8 + 3 = 11 11+ Craig

Handwriting - In the Moles Journal, all of the handwriting uses a goofy little apostrophe mark that looks suspiciously like the number 11. Craig is journal 11 and one of the original journals that still exist.just thinking that if you still use the numerical value then:

In the first journal entry the passport in the upper left has many entries of travel... the only person that would need to travel that much is someone like Craig...... in his bio on ABC.com reads "Craig has traveled extensively and worked as a humanitarian disaster relief aide worker in Turkey and Thailand."

in the mole journal on the page with the grape stains, above his note, there is 3 $10 bills...10 + 10 + 10=30
craig is 30 years old

Have you noticed that they never show a result for Craig's quiz.

From Episode 5 This N20 couls stnad for November 20, which is Craigs Birthday


And of course, my most recent discovery. Last nights Widget clue was simply the number 495. If you take the first five numbers that Clay and Nicole entered into the computer on the counting mission, they come to 495. However, iit was Craing who came up with these numbers, Nicole had originally entered some other number and Craign had to correct her. This directly points to Craig.
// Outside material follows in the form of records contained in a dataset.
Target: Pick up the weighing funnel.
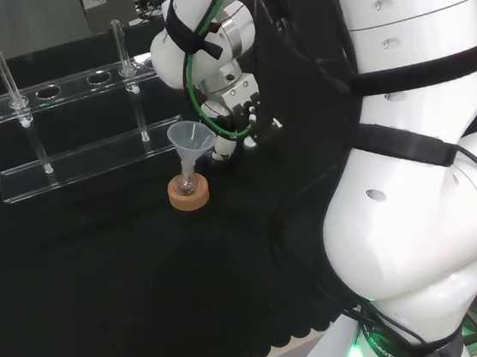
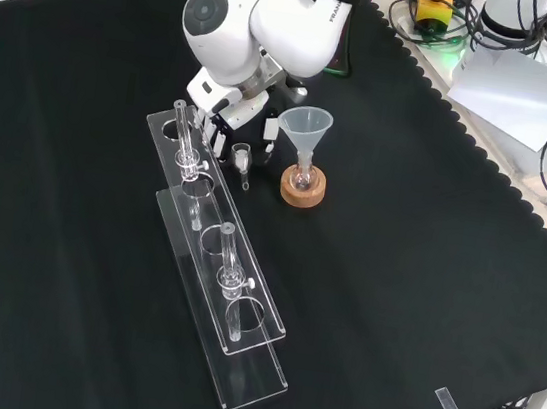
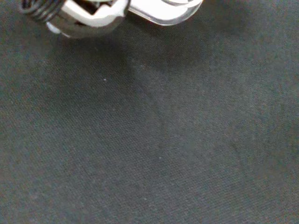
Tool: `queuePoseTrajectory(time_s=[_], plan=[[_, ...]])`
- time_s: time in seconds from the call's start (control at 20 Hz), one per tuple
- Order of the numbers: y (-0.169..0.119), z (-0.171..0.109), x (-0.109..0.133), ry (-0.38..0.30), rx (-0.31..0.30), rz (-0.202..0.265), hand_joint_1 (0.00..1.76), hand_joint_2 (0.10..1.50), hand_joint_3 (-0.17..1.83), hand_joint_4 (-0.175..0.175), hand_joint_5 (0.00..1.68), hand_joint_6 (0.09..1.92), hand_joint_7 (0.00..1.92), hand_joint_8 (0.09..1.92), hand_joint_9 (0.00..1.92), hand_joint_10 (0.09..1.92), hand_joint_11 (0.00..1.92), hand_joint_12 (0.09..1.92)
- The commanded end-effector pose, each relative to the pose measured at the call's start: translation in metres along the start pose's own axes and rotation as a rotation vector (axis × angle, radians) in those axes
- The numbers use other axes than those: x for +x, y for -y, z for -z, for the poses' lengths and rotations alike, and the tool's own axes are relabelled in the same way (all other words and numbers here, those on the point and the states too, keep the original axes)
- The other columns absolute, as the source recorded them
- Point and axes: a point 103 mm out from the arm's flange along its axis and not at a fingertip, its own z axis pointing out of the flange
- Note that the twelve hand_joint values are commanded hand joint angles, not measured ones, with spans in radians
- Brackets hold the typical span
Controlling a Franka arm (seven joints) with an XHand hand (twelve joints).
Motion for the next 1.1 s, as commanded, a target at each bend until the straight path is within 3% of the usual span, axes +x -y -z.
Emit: queuePoseTrajectory(time_s=[0.05,0.95,1.1], plan=[[0.004,0.005,-0.009,0.014,-0.011,-0.03,1.06,0.72,0.74,0.175,1.05,1.09,0.76,0.65,1.05,0.41,0.77,1.21],[0.033,0.037,-0.045,0.045,-0.014,-0.079,1.07,0.68,0.82,0.175,1.07,1.11,0.86,0.66,1.11,0.41,0.79,1.2],[0.046,0.045,-0.061,0.036,-0.026,-0.09,1.07,0.68,0.82,0.175,1.07,1.11,0.86,0.66,1.11,0.4,0.79,1.2]])
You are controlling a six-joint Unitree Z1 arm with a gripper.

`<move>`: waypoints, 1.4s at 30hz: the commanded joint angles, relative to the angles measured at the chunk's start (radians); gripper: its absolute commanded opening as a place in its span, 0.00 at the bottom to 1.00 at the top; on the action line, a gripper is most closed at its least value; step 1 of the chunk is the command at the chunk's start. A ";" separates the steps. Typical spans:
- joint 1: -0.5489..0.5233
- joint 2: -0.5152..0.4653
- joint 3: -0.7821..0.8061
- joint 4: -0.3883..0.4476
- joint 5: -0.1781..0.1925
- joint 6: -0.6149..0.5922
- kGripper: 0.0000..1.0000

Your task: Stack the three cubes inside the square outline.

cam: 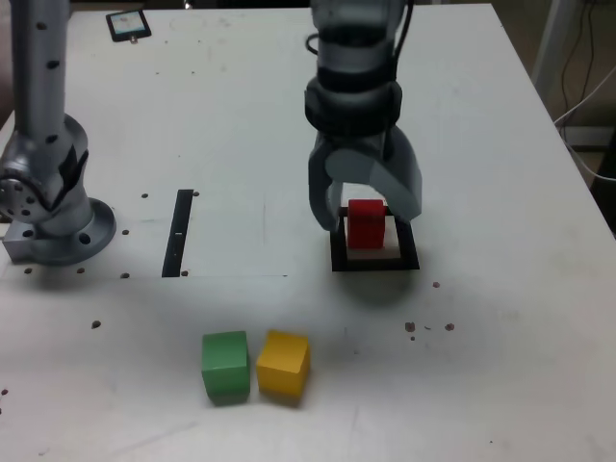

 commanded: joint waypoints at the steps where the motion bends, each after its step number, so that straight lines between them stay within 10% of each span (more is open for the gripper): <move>1: -0.047 -0.054 -0.040 0.059 0.020 -0.040 1.00; 10: -0.247 -0.104 -0.218 0.330 0.111 -0.009 1.00; 24: -0.507 -0.126 -0.008 0.415 0.217 0.232 1.00; 42: -0.721 0.021 -0.172 0.376 0.277 0.519 1.00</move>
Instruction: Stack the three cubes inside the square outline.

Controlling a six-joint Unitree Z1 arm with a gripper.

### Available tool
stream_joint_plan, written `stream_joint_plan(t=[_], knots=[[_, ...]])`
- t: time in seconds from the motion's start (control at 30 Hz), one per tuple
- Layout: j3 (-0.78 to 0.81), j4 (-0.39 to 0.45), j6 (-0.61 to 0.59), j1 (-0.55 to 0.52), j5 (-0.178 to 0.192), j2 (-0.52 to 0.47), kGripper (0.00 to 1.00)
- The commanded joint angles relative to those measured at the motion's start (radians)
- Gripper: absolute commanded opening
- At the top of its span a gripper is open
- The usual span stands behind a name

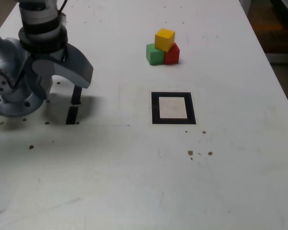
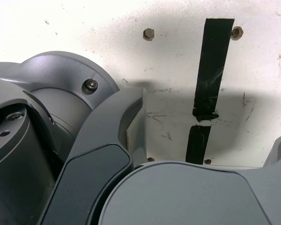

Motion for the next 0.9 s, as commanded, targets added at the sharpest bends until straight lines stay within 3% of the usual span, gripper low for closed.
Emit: stream_joint_plan(t=[0.0, 0.57, 0.73, 0.87], knots=[[-0.004, 0.004, -0.001, 0.001, -0.002, 0.000, 1.00], [-0.011, 0.026, 0.001, 0.001, -0.016, -0.008, 1.00], [-0.081, 0.101, 0.000, 0.002, -0.022, 0.008, 1.00], [-0.264, 0.218, -0.001, 0.004, 0.019, 0.038, 1.00]])
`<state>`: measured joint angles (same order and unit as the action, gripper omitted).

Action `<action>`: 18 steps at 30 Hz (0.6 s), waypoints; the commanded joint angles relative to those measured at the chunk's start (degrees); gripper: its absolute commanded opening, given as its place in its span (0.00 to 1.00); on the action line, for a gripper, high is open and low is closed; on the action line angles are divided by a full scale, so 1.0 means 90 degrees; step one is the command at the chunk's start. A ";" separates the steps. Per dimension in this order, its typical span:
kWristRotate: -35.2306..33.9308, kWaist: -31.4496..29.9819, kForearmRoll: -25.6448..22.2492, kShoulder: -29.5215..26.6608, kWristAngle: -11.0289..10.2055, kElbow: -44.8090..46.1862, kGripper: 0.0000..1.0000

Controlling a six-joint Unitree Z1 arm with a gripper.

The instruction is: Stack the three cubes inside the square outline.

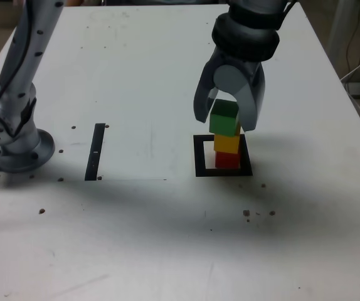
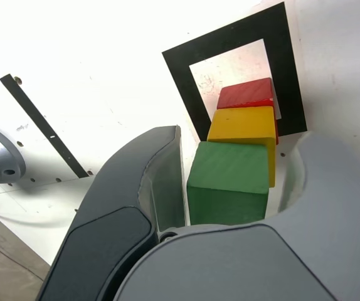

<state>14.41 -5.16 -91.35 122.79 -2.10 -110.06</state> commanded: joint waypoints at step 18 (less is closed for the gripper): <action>-0.0016 0.0033 -0.0085 -0.0684 -0.0289 0.0194 1.00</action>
<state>14.48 -4.99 -91.42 117.98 -4.48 -109.06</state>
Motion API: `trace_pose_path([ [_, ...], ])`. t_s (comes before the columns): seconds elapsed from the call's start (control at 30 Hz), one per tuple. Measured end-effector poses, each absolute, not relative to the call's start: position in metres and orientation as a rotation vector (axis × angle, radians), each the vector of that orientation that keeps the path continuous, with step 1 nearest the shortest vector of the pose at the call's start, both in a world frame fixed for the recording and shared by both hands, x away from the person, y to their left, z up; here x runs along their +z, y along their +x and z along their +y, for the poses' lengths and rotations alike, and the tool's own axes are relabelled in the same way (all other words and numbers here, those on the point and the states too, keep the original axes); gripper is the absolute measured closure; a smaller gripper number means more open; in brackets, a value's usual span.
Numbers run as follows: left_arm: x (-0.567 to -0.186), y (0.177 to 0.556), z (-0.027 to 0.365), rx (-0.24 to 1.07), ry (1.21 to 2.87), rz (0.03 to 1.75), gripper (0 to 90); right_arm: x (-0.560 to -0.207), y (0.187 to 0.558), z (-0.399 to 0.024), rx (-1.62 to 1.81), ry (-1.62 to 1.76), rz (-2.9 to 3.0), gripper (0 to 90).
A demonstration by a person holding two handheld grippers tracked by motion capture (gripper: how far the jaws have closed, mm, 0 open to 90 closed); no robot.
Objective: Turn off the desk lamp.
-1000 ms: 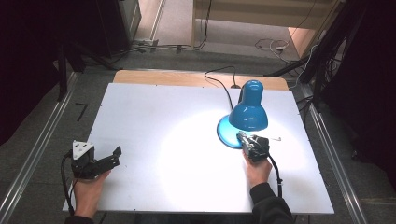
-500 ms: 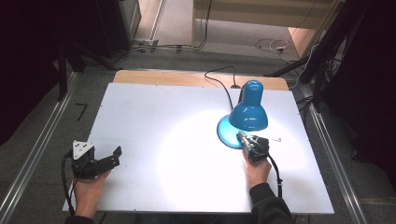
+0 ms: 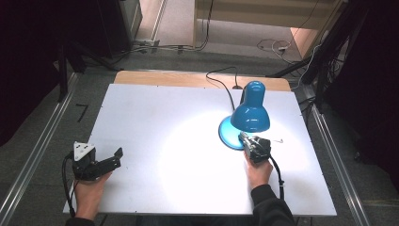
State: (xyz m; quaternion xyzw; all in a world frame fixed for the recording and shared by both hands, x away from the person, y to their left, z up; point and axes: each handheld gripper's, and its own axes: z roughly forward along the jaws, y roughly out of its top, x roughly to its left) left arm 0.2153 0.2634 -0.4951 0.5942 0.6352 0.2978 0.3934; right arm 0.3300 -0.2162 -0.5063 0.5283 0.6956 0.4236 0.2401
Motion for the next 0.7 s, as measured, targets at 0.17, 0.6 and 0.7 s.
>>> trace_pose_path([
  [0.17, -0.4948, 0.2150, 0.2641, 0.755, 1.508, 1.612, 4.8, -0.5067, 0.3324, -0.2150, 1.131, 1.445, 1.905, 88.0],
  [0.6, -0.4951, 0.2149, 0.2654, 0.751, 1.507, 1.615, 5.4, -0.5066, 0.3318, -0.2151, 1.147, 1.438, 1.914, 87.5],
  [0.7, -0.4951, 0.2149, 0.2661, 0.753, 1.503, 1.617, 5.4, -0.5066, 0.3323, -0.2159, 1.155, 1.433, 1.916, 82.3],
])
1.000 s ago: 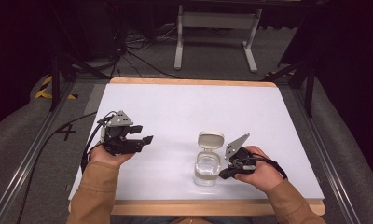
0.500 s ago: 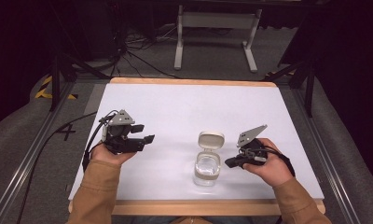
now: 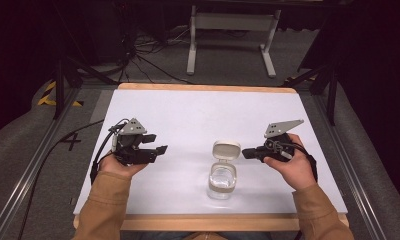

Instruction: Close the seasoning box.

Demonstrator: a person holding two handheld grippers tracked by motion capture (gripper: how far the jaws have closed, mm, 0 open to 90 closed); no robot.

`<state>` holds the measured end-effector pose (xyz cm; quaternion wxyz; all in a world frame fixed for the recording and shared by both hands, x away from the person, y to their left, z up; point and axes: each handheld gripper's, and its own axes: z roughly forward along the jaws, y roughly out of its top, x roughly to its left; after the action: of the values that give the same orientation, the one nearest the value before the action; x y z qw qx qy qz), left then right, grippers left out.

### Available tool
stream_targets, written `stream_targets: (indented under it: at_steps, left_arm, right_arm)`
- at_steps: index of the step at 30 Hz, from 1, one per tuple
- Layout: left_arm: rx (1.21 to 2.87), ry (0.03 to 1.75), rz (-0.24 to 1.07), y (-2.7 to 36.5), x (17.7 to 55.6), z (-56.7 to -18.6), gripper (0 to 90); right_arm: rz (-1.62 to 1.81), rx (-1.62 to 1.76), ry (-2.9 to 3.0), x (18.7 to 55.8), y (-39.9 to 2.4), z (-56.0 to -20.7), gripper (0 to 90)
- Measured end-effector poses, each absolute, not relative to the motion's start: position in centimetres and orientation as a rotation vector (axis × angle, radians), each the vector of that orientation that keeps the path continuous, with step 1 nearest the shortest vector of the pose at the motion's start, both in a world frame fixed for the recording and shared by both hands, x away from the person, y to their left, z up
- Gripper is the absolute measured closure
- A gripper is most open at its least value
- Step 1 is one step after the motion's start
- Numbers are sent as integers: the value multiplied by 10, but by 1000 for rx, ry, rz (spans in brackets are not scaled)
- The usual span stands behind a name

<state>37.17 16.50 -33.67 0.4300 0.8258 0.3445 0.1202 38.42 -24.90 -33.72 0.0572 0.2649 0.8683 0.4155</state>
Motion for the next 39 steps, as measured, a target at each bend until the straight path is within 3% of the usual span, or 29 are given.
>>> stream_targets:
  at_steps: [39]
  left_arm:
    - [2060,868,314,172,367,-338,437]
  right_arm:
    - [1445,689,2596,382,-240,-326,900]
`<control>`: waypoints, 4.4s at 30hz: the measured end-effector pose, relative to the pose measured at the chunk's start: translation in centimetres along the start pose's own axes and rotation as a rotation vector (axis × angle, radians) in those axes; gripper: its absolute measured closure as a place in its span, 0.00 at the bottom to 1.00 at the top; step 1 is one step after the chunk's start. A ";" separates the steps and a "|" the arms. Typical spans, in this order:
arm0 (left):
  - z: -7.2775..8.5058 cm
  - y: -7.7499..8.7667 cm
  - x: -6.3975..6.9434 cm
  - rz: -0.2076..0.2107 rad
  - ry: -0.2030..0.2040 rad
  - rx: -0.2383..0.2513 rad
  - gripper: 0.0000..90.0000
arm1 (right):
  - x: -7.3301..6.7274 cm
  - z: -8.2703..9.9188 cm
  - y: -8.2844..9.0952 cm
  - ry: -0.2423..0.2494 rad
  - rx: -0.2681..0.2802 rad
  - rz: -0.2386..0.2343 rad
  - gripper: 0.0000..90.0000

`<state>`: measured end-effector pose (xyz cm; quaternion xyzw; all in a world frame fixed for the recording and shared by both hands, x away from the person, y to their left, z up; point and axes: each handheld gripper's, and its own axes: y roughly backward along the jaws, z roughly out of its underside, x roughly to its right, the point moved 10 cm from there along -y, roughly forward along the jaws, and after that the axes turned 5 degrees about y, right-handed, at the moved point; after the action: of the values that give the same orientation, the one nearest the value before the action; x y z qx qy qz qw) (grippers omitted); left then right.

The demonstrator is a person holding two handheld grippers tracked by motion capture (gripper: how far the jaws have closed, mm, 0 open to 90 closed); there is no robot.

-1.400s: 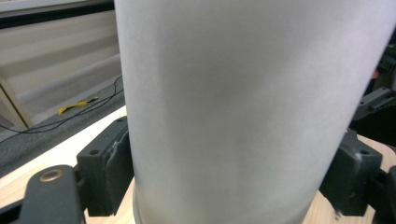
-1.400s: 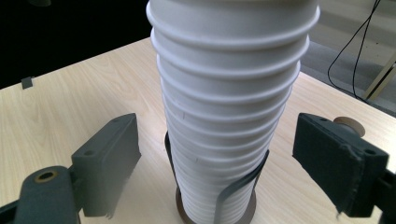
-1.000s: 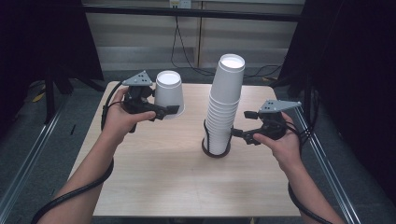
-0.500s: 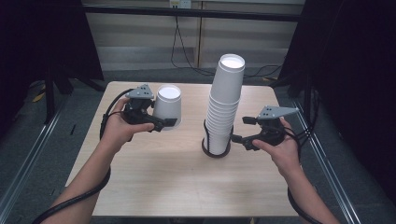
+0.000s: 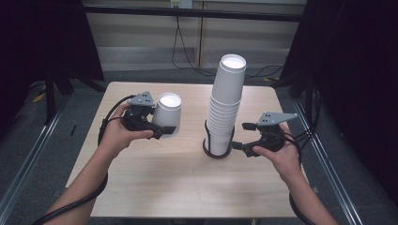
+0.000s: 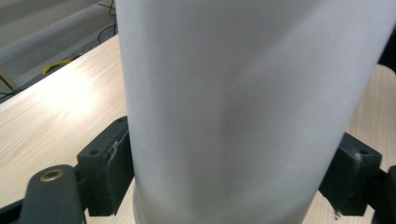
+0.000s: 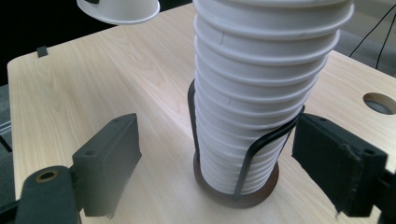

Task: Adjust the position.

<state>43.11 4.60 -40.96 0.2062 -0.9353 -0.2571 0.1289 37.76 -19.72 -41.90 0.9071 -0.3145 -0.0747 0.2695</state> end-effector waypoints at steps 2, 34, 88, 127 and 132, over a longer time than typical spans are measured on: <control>0.3 0.0 0.2 0.006 -0.005 -0.015 0.19 | -0.2 0.2 -0.1 0.001 -0.003 -0.006 0.16; 5.0 -2.2 3.5 0.069 -0.079 -0.163 0.20 | -4.8 1.7 -2.8 0.077 -0.081 -0.143 0.18; 6.8 -5.7 9.2 0.156 -0.301 -0.430 0.20 | -9.2 1.4 -5.3 0.311 -0.342 -0.311 0.20; 7.3 -7.3 11.3 0.228 -0.394 -0.461 0.20 | -10.8 0.1 -6.4 0.296 -0.393 -0.417 0.25; 7.4 -7.2 11.2 0.227 -0.402 -0.467 0.20 | -10.9 0.3 -6.6 0.293 -0.392 -0.418 0.25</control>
<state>32.99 -2.93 -49.51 0.0105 -0.8748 -0.4841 0.0133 32.53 -8.83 -46.02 0.8841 -0.0585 -0.0561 0.4603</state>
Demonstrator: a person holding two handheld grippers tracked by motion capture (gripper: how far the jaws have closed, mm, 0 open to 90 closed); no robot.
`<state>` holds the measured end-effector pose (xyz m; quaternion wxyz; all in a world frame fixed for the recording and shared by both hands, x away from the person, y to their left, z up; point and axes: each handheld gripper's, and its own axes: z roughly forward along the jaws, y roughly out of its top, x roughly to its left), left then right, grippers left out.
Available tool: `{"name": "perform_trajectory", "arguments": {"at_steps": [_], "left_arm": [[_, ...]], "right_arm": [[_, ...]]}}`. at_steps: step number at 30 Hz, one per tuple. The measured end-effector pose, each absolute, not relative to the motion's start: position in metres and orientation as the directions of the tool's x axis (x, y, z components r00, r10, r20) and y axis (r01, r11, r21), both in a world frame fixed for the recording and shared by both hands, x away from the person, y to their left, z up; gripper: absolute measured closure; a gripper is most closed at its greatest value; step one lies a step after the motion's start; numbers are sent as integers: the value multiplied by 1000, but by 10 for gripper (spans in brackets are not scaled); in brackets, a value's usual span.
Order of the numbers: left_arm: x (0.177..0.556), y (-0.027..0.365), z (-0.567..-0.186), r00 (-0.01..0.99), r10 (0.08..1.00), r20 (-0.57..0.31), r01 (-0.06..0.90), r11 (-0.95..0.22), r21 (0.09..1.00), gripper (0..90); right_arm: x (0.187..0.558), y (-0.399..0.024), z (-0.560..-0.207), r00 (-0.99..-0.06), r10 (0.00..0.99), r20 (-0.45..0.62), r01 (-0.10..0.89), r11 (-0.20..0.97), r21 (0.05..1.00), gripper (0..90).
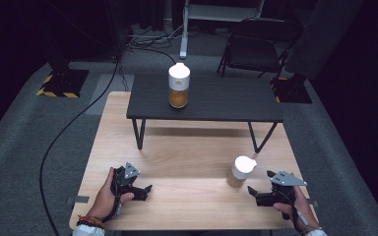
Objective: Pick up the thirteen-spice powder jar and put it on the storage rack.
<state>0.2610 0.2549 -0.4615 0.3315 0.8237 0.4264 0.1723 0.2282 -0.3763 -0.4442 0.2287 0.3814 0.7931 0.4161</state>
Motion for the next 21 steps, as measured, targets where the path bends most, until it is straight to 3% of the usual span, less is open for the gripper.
{"name": "perform_trajectory", "arguments": {"at_steps": [21], "left_arm": [[261,255,-462,580,814,1,586,-419,694,0]], "right_arm": [[247,-351,-456,-636,772,14,436,343,832,13]]}}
You can see from this that Mark was meticulously keeping track of possible sabotage chances regarding each player. Up to that point in the show there had been 10 missions, and he recorded his thoughts of each player using a "1" if he thought they did something that could be considered sabotage, "0" if he thought they didn't, and a "?" if he wasn't sure.

You can see the players names at the left side of each line, and they are listed alphabetically. The totals from the 10 missions is listed in parenthases at the right side of each line.

Al = Alex (3-3-4)
Cl = Clay (6-3-1)
Cr = Craig (4-2-4)
Kr = Kristen gone
Ni = Nicole (2-4-4)
Paul = Paul (2-4-4)

One more thing...regarding the mole's journal for this week, notice that the journal says Favorite Band-?. Craig didn't know who his friend's favorite band was during that mission. Also, just to post a few things that make me think Craig is a good candidate for the mole because someone said no one has done anything mole-like. 1) As Mark frequently points out, Craig can fail and people will cheer, like in the waterfall mission. 2) In the Alexander Selkirk mission, he was a scavenger and could've easily ignored or kicked away one of the necessary items. 3) Craig talked to Victoria at the end of the fruit of the luge mission, discounting the money they earned. 4)Craig deliberately asked Nichole a question during the most recent mission in which Nichole had the camera and was not allowed to talk. Anyone who knows Nichole knows that she would answer without thinking. 5) Craig suggested that Bobby get in the wheelbarrow in the pigs mission. (His team earned no money). 6) Craig didn't even make it across the bridge to the chalkboard in the last mission, although I think he genuinely was scared. 7) The most suspicious thing to me is when Craig was the first one to say "Exemption" at the dinner table. It seemed odd to me that he would ask for an exemption for being sick. Sounds like the producers told him he had to say that so that he could control the Travelers mission, which he sabotaged, even leading Mark to give up. 8)I know there are others, but I haven't gone back to watch the episodes, so any other "Craig is the mole" fans feel free to chime in.

asmaj:

"The fun continues with Clay and Nicole, who memorizes Clay's answers like a machine and reads them back just as machine-like."

That's called going through medical school and being use to rote memorization.

IMO, Nicole for the win!

Fayellis1:

I think Nicole for the win, and unpopular opinion, Mark is the Mole. Mark is a lunatic who is hell bent and determined to win money. I honestly think he would go for a guarteed payday and the only payday guranteed is that of the Mole. Otherwise, he left his pregnant wife in hopes of winning money on a reality show which just makes him look like a dillweed. Although fat funny guy who know one expects much from is the Mole is a pretty clever twist

trink621:

I think Paul is the mole. He never looks worried at the execution ceremonies. His assinine behavior is his cover. When he was with his family, he was an entirely different person.